Lorsque j’ai quitté le collège, j’ai choisi de m’orienter vers des études très courtes en lycée professionnel. Je n’aimais pas particulièrement l’école, j’avais envie d’intégrer rapidement la vie active. Avoir de l’argent, ne plus dépendre de ma famille pour m’assumer, ça me plaisait beaucoup. Je n’ai donc jamais rejoint mon frère, qui était en lycée général et venait de passer en première économique et social avec dans l’idée de travailler dans l’économie ou la publicité. Nos lycées étaient en face l’un de l’autre, de sorte que j’imaginais que nous pourrions y aller ensemble, voire manger un sandwich dans le parc à côté certains jours de la semaine pour nous retrouver comme au bon vieux temps. J’avais senti pendant son année de seconde que l’on commençait à s’éloigner l’un de l’autre et je pensais que retrouver une proximité géographique réduirait cette distance. Je me trompais.
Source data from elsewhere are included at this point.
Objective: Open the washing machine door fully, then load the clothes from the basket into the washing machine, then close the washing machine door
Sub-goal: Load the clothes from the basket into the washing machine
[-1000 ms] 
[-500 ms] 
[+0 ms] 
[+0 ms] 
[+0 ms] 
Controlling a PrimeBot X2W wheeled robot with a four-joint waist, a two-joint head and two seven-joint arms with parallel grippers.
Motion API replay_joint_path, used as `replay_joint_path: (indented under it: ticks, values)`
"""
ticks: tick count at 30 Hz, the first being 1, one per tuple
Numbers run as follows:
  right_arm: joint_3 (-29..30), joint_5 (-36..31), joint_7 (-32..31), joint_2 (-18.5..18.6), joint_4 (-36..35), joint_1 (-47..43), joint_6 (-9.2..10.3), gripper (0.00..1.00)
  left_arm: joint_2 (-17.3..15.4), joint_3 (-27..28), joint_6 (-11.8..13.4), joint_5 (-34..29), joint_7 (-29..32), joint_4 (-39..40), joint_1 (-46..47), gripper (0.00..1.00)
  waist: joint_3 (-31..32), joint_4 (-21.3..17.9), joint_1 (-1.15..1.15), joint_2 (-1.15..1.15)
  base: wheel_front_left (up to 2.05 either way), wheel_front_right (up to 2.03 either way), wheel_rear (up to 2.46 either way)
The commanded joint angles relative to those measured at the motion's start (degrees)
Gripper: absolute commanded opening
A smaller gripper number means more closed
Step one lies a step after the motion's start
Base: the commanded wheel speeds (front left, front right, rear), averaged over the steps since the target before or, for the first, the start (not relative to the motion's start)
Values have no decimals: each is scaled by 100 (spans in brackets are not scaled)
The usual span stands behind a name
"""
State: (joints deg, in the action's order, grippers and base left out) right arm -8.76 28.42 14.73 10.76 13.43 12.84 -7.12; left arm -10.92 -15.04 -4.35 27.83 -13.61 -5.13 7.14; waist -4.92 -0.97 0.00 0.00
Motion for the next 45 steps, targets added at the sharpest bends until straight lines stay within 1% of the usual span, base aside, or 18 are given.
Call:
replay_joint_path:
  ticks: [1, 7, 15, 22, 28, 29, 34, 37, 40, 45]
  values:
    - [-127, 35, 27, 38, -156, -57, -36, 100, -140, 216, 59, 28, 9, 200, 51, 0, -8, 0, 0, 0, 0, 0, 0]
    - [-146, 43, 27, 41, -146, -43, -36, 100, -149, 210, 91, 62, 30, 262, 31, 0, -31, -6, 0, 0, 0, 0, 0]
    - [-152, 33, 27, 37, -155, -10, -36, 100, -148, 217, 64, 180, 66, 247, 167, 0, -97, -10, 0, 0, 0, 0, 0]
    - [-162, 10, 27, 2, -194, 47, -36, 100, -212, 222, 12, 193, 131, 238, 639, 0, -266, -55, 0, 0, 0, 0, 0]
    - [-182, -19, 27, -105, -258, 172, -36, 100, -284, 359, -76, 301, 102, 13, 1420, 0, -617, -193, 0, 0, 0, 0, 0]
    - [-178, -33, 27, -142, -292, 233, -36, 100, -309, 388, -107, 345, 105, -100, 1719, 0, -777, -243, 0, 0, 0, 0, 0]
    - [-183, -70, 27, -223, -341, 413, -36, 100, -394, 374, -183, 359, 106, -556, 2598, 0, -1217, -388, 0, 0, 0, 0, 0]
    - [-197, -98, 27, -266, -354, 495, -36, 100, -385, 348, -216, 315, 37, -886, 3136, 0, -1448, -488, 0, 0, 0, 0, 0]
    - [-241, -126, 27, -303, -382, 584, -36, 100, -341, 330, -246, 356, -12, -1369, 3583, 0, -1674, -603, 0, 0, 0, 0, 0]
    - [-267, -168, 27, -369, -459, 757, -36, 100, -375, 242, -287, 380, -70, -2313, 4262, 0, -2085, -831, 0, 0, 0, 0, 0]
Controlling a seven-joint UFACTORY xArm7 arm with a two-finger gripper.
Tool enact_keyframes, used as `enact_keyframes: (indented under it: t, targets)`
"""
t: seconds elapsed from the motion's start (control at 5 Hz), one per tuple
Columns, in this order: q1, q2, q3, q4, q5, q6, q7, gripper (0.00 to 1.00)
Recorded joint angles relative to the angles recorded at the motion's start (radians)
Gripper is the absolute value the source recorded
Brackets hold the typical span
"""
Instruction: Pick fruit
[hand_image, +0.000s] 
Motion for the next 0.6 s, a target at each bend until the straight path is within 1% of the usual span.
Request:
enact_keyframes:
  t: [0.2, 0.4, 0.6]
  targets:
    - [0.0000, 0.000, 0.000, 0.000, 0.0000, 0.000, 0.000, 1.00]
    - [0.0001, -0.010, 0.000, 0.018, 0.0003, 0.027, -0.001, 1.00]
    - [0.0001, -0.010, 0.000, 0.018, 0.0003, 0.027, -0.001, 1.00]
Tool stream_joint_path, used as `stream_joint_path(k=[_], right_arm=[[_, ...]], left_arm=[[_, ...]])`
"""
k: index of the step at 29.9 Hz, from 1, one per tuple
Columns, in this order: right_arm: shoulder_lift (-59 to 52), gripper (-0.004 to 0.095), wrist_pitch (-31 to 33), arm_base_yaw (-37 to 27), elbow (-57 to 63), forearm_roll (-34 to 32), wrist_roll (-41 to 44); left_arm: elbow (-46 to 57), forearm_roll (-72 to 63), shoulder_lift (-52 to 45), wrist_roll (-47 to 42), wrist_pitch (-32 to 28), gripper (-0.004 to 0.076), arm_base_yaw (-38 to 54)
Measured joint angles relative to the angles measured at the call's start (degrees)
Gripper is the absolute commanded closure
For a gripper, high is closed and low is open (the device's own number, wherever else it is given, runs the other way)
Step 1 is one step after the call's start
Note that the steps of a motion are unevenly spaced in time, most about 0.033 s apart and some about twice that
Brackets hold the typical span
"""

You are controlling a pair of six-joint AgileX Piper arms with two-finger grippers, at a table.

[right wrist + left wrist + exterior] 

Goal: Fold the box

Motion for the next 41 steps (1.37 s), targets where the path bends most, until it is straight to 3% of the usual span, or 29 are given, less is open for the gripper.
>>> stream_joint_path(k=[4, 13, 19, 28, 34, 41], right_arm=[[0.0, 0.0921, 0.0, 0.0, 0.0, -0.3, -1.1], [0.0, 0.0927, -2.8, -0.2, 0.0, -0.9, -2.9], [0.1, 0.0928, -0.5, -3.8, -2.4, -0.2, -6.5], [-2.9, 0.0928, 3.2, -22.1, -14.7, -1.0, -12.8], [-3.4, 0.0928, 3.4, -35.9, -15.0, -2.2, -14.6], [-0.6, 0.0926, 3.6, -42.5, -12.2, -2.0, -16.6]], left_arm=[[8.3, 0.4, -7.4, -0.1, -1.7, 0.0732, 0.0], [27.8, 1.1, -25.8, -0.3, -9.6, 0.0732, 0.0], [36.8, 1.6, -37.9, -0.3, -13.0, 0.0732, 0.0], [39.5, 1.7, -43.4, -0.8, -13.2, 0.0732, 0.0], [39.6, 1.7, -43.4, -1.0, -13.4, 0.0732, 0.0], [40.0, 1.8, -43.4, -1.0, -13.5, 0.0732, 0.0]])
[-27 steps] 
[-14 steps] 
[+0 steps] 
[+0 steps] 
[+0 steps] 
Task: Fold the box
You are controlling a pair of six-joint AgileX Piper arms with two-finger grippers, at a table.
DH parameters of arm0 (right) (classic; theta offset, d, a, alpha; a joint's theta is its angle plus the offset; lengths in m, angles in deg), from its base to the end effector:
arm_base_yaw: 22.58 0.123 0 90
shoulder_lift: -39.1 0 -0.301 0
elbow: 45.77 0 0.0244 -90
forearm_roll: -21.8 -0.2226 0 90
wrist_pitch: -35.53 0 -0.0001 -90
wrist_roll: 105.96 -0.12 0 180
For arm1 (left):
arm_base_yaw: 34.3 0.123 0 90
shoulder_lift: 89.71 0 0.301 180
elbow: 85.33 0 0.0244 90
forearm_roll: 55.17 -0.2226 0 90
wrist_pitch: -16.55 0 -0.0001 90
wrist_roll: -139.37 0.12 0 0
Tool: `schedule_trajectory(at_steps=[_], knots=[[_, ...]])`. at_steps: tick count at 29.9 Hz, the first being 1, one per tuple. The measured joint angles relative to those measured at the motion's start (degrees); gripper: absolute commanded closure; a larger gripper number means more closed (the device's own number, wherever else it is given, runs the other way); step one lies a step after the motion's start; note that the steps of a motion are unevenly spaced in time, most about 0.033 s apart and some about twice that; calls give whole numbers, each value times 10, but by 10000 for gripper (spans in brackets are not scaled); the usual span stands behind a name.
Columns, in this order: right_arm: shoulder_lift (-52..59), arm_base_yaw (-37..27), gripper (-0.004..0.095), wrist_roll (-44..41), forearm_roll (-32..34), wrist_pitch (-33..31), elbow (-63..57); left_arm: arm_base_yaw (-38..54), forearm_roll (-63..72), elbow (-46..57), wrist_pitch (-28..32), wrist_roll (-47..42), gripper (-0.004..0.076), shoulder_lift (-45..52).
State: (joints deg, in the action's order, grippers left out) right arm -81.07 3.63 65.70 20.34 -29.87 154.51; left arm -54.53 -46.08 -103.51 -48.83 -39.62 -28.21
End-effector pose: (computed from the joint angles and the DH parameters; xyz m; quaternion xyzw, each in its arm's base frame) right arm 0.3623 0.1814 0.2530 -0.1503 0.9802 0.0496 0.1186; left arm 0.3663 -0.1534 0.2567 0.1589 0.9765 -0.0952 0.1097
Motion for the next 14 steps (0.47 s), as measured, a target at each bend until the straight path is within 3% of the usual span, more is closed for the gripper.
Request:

Dès la rentrée, il partit sans m’attendre pour retrouver ses amis et aller au lycée avec eux. J’allai seul dans mon nouvel établissement. Après ce premier jour fait de rencontres et de nouveautés, je le vis en sortant se diriger vers l’arrêt de bus. En me voyant, il s’empressa de regarder ailleurs, prit un de ses amis par le bras, accéléra et tourna au coin de la rue. De retour à la maison, je l’interrogeai mais il esquiva, me dit qu’il était occupé à ce moment-là et qu’il ne voulait pas s’interrompre pour me présenter à son groupe d’amis.
Ce manège devait se répéter souvent. J’ai vite compris que je le mettrais mal à l’aise en insistant pour lui parler hors de la maison, alors je me contentais de l’observer du coin de l’œil quand nos emplois du temps nous faisaient quitter nos lycées en même temps. Il était généralement au centre d’une bande d’amis que je ne connaissais pas. Souriant, tel que je le connaissais depuis toujours, il semblait l’objet de toutes les attentions. Le même petit frère qu’autrefois, sauf qu’à l’évidence, il ne souhaitait pas s’encombrer de moi. À la maison, il ne me parlait plus que pour les banalités d’usages. Il était sans cesse au téléphone ou parti en vadrouille sans me dire où il allait. Il ne fréquentait plus nos amis d’enfance, que je continuais de voir le week-end avec plaisir. Mais sans lui, ce n’était plus pareil. J’avais moins de poids qu’avant, on ne m’écoutait pas vraiment. Je pouvais suivre le mouvement, mais jamais initier une activité. Je me rapprochai alors des élèves de ma classe, avec qui je me sentais à l’aise.
Mon frère devenait de plus en plus populaire, mais il ne ramenait jamais d’amis à la maison. Il adoptait un look de beau gosse, mi-soigné, mi-nonchalant, et passait sa vie dehors. J’étais triste d’être sorti ainsi de sa vie, alors qu’il représentait tant pour moi, mais avec ma nouvelle vie, j’étais plutôt occupé moi aussi. Je ne lui en voulais pas vraiment, jusqu’au jour où je reçus un mail qui ne m’était pas destiné. Visiblement, il essayait de séduire un de ses camarades de classe en se moquant lourdement de son “loser de grand frère qui était capable de rater même un bac pro”. Réaliser que mon frère avait honte de moi depuis un bout de temps et m’utilisait ainsi comme repoussoir pour plaire à ses amis fut un grand choc. Terriblement blessé, je me mis à l’éviter dans un sursaut d’orgueil. Lui crut simplement que je désapprouvais l’ambiguïté des liens qu’il entretenait avec son ami, liens que je mis pourtant longtemps à repérer. À partir de cette période, notre relation devient des plus toxiques.